Hill conferred with a group of soldiers just out of earshot. He talked to them quietly and slowly, turning his attention to each in turn. Behind them, Rhames and a scrum of soldiers dragged a bound Nat into an armored Humvee. I imagined her sitting in the back of it, a would-be assassin surrounded by soldiers who looked at her target as only one step removed from God. Hill told them he wanted to talk to her, but that would only keep her alive a little while longer. My plan had bought us some time but if we were going to get out of this, I had to stay focused.

Once Nat was locked away, Rhames broke off from the group and came toward Hill. I pushed myself into a dark corner, out of sight.

Had Rhames recognized me? And if he had, would saving Hill’s life be enough to keep me and Nat alive until I could get to the next part of my plan?

The back hatch of the Stryker slammed shut. I looked up to find Nathan Hill was sitting on a bench directly across from me. He leaned forward, elbows on his knees. His hands, surprisingly thin and small, were clasped in front of him. Scars stretched from his knuckles up into his sleeve.

“So,” Hill said with his ever-present, gentle smile. “Why don’t you tell me about Benjamin Quarles.”

24

I stared at him, openmouthed, without words.

“Sergeant Rhames told me his version. I’d like to hear yours.”

Anything I said could cause those hands clasped in front of him to reach out and take me by the throat. I grasped for a lie but nothing came.

“Callum?”

“I… found a dog,” I said. “Quarles was going to kill him. Me too.”

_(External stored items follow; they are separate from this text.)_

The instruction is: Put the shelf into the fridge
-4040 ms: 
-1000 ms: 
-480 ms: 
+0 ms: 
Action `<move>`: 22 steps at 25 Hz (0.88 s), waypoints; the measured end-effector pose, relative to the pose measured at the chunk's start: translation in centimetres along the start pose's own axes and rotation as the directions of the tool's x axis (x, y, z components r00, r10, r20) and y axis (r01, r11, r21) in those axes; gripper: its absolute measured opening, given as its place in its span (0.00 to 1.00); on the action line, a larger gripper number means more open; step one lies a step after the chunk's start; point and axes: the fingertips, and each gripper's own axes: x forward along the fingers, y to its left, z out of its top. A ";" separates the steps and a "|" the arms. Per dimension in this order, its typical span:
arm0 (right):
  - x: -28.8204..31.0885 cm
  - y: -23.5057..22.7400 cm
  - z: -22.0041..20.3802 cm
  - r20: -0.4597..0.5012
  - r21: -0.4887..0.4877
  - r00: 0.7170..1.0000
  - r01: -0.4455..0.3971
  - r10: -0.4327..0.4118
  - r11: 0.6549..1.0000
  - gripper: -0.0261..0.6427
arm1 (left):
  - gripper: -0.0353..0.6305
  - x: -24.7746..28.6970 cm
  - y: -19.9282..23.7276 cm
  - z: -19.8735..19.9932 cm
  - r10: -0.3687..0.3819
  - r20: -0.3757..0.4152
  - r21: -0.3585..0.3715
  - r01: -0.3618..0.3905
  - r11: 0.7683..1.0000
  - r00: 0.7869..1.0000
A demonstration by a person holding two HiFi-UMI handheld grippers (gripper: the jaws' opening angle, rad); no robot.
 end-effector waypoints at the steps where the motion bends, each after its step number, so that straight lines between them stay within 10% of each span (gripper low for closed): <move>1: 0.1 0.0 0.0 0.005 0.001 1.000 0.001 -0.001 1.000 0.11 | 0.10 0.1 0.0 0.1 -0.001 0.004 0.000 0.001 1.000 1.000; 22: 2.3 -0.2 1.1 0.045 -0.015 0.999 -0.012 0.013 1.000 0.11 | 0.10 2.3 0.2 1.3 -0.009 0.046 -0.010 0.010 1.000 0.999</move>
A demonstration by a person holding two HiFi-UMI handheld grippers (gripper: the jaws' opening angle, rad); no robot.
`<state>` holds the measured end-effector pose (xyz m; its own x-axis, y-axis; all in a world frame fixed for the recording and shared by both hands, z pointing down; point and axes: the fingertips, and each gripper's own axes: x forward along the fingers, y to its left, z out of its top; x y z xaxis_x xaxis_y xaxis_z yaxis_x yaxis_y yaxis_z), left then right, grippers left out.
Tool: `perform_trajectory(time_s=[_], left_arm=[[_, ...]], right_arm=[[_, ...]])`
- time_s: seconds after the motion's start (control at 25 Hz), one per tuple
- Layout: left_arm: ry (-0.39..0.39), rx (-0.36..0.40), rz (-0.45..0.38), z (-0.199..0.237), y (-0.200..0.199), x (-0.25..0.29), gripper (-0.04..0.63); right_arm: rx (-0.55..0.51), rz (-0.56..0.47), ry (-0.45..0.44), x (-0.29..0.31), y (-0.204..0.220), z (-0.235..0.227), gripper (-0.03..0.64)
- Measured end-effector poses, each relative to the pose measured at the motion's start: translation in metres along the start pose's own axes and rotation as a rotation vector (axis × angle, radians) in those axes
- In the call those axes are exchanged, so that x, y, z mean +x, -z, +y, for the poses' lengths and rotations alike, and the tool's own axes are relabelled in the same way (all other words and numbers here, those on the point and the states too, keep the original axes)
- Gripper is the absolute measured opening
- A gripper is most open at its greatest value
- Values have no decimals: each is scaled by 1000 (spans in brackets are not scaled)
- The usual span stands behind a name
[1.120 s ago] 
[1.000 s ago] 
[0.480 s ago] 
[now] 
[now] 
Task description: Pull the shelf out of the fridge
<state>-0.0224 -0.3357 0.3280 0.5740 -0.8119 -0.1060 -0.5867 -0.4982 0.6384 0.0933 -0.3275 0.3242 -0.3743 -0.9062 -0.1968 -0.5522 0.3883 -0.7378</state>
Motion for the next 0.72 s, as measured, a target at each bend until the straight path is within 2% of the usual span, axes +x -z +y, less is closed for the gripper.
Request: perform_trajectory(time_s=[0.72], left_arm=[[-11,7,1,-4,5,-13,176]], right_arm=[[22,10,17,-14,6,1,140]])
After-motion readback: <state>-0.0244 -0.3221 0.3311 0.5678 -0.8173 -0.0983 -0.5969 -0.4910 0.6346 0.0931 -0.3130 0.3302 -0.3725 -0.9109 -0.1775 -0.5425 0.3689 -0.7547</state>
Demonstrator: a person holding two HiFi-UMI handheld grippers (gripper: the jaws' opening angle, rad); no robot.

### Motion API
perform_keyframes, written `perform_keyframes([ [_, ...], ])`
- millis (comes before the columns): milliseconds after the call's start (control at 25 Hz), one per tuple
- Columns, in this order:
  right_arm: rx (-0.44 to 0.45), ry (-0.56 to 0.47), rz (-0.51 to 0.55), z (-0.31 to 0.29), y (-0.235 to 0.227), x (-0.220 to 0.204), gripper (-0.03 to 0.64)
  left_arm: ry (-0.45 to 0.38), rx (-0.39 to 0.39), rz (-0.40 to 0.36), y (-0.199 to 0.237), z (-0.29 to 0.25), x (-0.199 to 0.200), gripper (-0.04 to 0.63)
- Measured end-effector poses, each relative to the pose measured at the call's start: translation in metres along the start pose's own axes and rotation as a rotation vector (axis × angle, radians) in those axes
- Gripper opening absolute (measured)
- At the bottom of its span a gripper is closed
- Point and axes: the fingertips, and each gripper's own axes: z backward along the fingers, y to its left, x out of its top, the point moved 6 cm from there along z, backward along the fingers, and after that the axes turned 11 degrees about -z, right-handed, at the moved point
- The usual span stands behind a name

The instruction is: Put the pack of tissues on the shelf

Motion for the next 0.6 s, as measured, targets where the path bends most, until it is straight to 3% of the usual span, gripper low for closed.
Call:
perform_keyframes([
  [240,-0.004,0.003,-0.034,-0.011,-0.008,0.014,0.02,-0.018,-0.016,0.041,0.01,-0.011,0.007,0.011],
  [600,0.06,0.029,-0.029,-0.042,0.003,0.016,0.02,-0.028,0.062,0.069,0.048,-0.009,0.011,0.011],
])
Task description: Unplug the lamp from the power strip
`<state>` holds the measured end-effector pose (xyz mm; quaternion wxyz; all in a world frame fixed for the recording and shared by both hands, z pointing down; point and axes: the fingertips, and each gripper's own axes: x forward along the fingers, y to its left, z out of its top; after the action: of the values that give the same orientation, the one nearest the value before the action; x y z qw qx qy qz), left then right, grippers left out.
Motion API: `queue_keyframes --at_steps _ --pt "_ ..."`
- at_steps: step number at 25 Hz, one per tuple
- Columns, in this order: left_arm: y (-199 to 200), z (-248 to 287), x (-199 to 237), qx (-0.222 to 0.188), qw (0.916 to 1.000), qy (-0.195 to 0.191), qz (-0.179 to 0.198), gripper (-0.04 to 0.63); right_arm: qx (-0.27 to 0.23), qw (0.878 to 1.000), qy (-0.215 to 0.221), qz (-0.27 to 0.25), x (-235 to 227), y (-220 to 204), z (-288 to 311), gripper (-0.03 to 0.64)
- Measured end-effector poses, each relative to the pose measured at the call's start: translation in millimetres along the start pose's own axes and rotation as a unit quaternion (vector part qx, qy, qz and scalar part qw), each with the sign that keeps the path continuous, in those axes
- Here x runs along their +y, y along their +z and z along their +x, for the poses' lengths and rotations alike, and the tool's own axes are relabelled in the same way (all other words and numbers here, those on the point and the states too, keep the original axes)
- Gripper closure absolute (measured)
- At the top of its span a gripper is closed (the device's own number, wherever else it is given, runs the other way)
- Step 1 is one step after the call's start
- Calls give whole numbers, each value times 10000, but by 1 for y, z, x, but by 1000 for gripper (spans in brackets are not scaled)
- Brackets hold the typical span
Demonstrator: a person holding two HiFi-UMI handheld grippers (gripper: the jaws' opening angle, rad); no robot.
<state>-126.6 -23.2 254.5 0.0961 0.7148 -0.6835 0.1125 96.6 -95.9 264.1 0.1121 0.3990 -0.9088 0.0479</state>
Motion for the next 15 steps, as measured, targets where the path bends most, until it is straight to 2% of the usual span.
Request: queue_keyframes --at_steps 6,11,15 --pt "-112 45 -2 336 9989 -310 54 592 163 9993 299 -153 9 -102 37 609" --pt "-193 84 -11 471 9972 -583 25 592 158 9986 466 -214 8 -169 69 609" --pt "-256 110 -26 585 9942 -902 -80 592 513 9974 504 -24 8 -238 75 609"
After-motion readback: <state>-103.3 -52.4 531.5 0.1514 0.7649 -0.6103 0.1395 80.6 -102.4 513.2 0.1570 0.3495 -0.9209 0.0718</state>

“And so you killed Quarles first.”

I swallowed back a dry spot in my throat and nodded.

“How did you feel?” he asked. “After you killed him?”

I saw Quarles lying there on his belly and smelled the sunbaked dust of the market mixing with the metallic stink of his blood.

“Sick,” I said.

“But later? After that had passed.”

Hill waited, but no words came.

“You knew you had done the right thing,” Hill said. “Didn’t you? Rhames told me a little about the man. The things they found out about him once he was gone. He was so far off Path he never should have been in that place. People like that” — Hill looked toward the back of the Stryker, his eyes far away — “my father was a shoe salesman, and to relax after a long day at the shop, he liked to garden.”

Hill saw my look and chuckled, caught.

“Yes. It’s true. I lied to the girl with the explosives who was trying to kill me. There was a vacant lot near the house where I grew up. It had been an old basketball court, I think, only then it was just cracked concrete and trash, and Dad decided that the neighborhood would be better if it was a garden. He was a good gardener, but his biggest problem was weeds. He’d poison them, but they’d always come back, choking off everything he had planted. Eventually he had to get down on his knees and tear every one of them out by the roots with his bare hands.”